Restating every entry exactly is the whole task.
-- DATA TO EXAMINE follows --
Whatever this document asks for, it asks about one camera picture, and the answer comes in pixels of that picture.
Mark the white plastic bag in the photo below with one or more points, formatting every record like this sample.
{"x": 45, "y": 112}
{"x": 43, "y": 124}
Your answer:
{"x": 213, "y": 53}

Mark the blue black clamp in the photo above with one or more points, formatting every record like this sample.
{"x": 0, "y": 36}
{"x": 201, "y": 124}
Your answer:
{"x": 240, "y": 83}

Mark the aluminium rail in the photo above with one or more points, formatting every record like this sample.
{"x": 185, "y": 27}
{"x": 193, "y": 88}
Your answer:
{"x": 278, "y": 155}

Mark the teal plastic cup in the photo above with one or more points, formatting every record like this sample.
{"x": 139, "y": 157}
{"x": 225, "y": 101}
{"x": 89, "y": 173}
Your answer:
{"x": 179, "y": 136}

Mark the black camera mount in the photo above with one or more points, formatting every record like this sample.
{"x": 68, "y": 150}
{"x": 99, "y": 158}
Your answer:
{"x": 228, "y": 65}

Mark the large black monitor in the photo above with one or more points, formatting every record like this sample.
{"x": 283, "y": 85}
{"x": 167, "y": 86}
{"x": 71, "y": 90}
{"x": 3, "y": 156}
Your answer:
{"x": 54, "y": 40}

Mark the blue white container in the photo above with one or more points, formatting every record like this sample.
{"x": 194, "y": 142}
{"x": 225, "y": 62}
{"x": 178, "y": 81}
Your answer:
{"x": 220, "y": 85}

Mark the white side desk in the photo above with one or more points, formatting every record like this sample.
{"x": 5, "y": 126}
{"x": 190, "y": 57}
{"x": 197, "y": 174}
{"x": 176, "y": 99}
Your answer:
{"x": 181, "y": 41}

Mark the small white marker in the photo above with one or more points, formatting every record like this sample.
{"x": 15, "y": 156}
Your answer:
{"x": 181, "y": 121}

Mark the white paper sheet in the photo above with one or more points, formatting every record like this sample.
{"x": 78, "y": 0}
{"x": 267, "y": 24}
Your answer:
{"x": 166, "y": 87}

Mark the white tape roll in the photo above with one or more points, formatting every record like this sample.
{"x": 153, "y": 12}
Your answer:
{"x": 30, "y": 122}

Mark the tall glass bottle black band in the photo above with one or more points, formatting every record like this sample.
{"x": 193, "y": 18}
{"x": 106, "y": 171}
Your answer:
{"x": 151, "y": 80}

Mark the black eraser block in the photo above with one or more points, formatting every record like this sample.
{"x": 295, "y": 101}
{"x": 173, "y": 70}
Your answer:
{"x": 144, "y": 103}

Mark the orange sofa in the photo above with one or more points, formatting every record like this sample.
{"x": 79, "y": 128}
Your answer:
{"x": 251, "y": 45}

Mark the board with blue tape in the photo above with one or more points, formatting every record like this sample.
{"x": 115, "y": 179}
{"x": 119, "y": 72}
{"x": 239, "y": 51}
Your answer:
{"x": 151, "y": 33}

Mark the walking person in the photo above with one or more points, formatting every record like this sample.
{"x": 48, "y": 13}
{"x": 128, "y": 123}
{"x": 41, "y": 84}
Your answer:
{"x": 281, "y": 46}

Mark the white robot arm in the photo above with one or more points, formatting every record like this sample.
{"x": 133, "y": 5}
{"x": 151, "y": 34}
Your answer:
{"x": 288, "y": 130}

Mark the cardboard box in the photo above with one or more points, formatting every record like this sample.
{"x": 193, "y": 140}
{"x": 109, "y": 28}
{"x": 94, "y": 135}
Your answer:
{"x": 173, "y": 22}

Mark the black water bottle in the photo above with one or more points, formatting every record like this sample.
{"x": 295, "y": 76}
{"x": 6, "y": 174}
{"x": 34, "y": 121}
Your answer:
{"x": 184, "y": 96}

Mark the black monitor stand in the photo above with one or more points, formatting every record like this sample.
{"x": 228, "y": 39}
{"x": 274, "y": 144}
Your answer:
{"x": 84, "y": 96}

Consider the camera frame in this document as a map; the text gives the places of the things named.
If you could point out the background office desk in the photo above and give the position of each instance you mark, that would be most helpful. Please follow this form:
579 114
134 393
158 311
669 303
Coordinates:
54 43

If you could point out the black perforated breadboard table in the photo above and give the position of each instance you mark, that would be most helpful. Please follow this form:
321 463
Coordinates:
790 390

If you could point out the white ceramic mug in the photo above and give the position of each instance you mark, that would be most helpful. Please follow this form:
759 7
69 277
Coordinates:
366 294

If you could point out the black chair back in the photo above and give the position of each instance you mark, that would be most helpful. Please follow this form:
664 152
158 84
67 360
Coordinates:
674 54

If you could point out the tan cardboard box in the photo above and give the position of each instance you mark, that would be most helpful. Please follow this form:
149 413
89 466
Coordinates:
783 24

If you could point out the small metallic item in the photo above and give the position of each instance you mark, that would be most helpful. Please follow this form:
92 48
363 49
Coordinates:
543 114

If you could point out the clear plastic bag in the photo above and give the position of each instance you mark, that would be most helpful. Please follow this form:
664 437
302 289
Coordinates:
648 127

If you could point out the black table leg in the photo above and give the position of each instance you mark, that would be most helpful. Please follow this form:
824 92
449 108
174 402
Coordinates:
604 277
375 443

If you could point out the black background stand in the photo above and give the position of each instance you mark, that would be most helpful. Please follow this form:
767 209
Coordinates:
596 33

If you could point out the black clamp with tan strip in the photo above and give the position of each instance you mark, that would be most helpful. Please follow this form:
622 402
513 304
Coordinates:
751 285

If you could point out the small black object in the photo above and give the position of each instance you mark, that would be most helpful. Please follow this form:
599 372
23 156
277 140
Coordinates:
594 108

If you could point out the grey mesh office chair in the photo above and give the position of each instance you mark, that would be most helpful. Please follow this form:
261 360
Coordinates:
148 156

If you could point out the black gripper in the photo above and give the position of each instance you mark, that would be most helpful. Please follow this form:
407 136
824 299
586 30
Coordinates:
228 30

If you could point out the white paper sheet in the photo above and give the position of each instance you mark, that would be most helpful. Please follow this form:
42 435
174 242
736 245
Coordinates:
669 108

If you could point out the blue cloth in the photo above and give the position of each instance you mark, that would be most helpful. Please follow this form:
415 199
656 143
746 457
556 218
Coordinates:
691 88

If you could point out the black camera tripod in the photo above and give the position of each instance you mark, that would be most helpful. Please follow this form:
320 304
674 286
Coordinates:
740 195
-- DATA TO EXAMINE concluded --
- [SOLUTION]:
Whatever this document asks for, it asks about one camera picture, and the answer comes in pixels of that picture.
Mark the white plastic bag in the photo below with one or more points, formatting every record like this sample.
{"x": 45, "y": 112}
{"x": 43, "y": 124}
Your answer:
{"x": 213, "y": 53}

Mark the blue black clamp in the photo above with one or more points, formatting every record like this sample.
{"x": 0, "y": 36}
{"x": 201, "y": 124}
Your answer:
{"x": 240, "y": 83}

Mark the aluminium rail in the photo above with one or more points, formatting every record like this sample.
{"x": 185, "y": 27}
{"x": 193, "y": 88}
Your answer:
{"x": 278, "y": 155}

Mark the teal plastic cup in the photo above with one or more points, formatting every record like this sample.
{"x": 139, "y": 157}
{"x": 225, "y": 101}
{"x": 89, "y": 173}
Your answer:
{"x": 179, "y": 136}

Mark the black camera mount in the photo above with one or more points, formatting every record like this sample.
{"x": 68, "y": 150}
{"x": 99, "y": 158}
Your answer:
{"x": 228, "y": 65}

Mark the large black monitor in the photo above with one or more points, formatting every record like this sample.
{"x": 283, "y": 85}
{"x": 167, "y": 86}
{"x": 71, "y": 90}
{"x": 3, "y": 156}
Your answer:
{"x": 54, "y": 40}

Mark the blue white container in the photo above with one or more points, formatting every record like this sample.
{"x": 194, "y": 142}
{"x": 225, "y": 62}
{"x": 178, "y": 81}
Your answer:
{"x": 220, "y": 85}

Mark the white side desk in the photo above with one or more points, formatting every record like this sample.
{"x": 5, "y": 126}
{"x": 190, "y": 57}
{"x": 197, "y": 174}
{"x": 176, "y": 99}
Your answer:
{"x": 181, "y": 41}

Mark the small white marker in the photo above with one or more points, formatting every record like this sample.
{"x": 15, "y": 156}
Your answer:
{"x": 181, "y": 121}

Mark the white paper sheet in the photo above with one or more points, formatting every record like this sample.
{"x": 78, "y": 0}
{"x": 267, "y": 24}
Your answer:
{"x": 166, "y": 87}

Mark the white tape roll in the photo above with one or more points, formatting every record like this sample.
{"x": 153, "y": 12}
Your answer:
{"x": 30, "y": 122}

Mark the tall glass bottle black band in the photo above with one or more points, formatting every record like this sample.
{"x": 193, "y": 18}
{"x": 106, "y": 171}
Your answer:
{"x": 151, "y": 80}

Mark the black eraser block in the photo above with one or more points, formatting every record like this sample.
{"x": 295, "y": 101}
{"x": 173, "y": 70}
Your answer:
{"x": 144, "y": 103}

Mark the orange sofa in the photo above with one or more points, formatting every record like this sample.
{"x": 79, "y": 128}
Your answer:
{"x": 251, "y": 45}

Mark the board with blue tape in the photo above with one or more points, formatting every record like this sample.
{"x": 115, "y": 179}
{"x": 119, "y": 72}
{"x": 239, "y": 51}
Your answer:
{"x": 151, "y": 33}

Mark the walking person in the photo above with one or more points, formatting every record like this sample.
{"x": 48, "y": 13}
{"x": 128, "y": 123}
{"x": 41, "y": 84}
Your answer:
{"x": 281, "y": 46}

Mark the white robot arm in the photo above with one or more points, formatting every record like this sample.
{"x": 133, "y": 5}
{"x": 151, "y": 34}
Your answer:
{"x": 288, "y": 130}

Mark the cardboard box in the photo above with one or more points, formatting every record like this sample.
{"x": 193, "y": 140}
{"x": 109, "y": 28}
{"x": 94, "y": 135}
Your answer:
{"x": 173, "y": 22}

Mark the black water bottle in the photo above with one or more points, formatting every record like this sample.
{"x": 295, "y": 76}
{"x": 6, "y": 174}
{"x": 34, "y": 121}
Your answer:
{"x": 184, "y": 96}

Mark the black monitor stand in the photo above with one or more points, formatting every record like this sample.
{"x": 228, "y": 39}
{"x": 274, "y": 144}
Your answer:
{"x": 84, "y": 96}

Consider the camera frame in this document as a map; the text gives the places of the things named.
If you could point out the background office desk in the photo above and give the position of each instance you mark, that would be most helpful. Please follow this form:
579 114
134 393
158 311
669 303
Coordinates:
54 43

If you could point out the black perforated breadboard table in the photo above and give the position of each instance you mark, that would be most helpful. Please follow this form:
321 463
Coordinates:
790 390

If you could point out the white ceramic mug in the photo above and give the position of each instance you mark, that would be most helpful. Please follow this form:
759 7
69 277
Coordinates:
366 294

If you could point out the black chair back in the photo above and give the position of each instance you mark, that would be most helpful. Please follow this form:
664 152
158 84
67 360
Coordinates:
674 54

If you could point out the tan cardboard box in the photo above and give the position of each instance you mark, that would be most helpful. Please follow this form:
149 413
89 466
Coordinates:
783 24

If you could point out the small metallic item in the photo above and give the position of each instance you mark, that would be most helpful. Please follow this form:
92 48
363 49
Coordinates:
543 114

If you could point out the clear plastic bag in the photo above and give the position of each instance you mark, that would be most helpful. Please follow this form:
664 437
302 289
Coordinates:
648 127

If you could point out the black table leg in the photo above and give the position of each instance you mark, that would be most helpful. Please follow this form:
824 92
449 108
174 402
Coordinates:
604 277
375 443

If you could point out the black background stand in the photo above and give the position of each instance you mark, that would be most helpful. Please follow this form:
767 209
Coordinates:
596 33

If you could point out the black clamp with tan strip in the photo above and give the position of each instance you mark, that would be most helpful. Please follow this form:
622 402
513 304
Coordinates:
751 285

If you could point out the small black object in the photo above and give the position of each instance you mark, that would be most helpful. Please follow this form:
599 372
23 156
277 140
Coordinates:
594 108

If you could point out the grey mesh office chair in the photo above and give the position of each instance you mark, that would be most helpful. Please follow this form:
261 360
Coordinates:
148 156

If you could point out the black gripper in the photo above and give the position of each instance you mark, that would be most helpful. Please follow this form:
407 136
824 299
586 30
Coordinates:
228 30

If you could point out the white paper sheet in the photo above and give the position of each instance you mark, that would be most helpful. Please follow this form:
42 435
174 242
736 245
Coordinates:
669 108

If you could point out the blue cloth in the photo above and give the position of each instance you mark, that would be most helpful. Please follow this form:
415 199
656 143
746 457
556 218
Coordinates:
691 88

If you could point out the black camera tripod in the photo above and give the position of each instance you mark, that would be most helpful. Please follow this form:
320 304
674 286
Coordinates:
740 195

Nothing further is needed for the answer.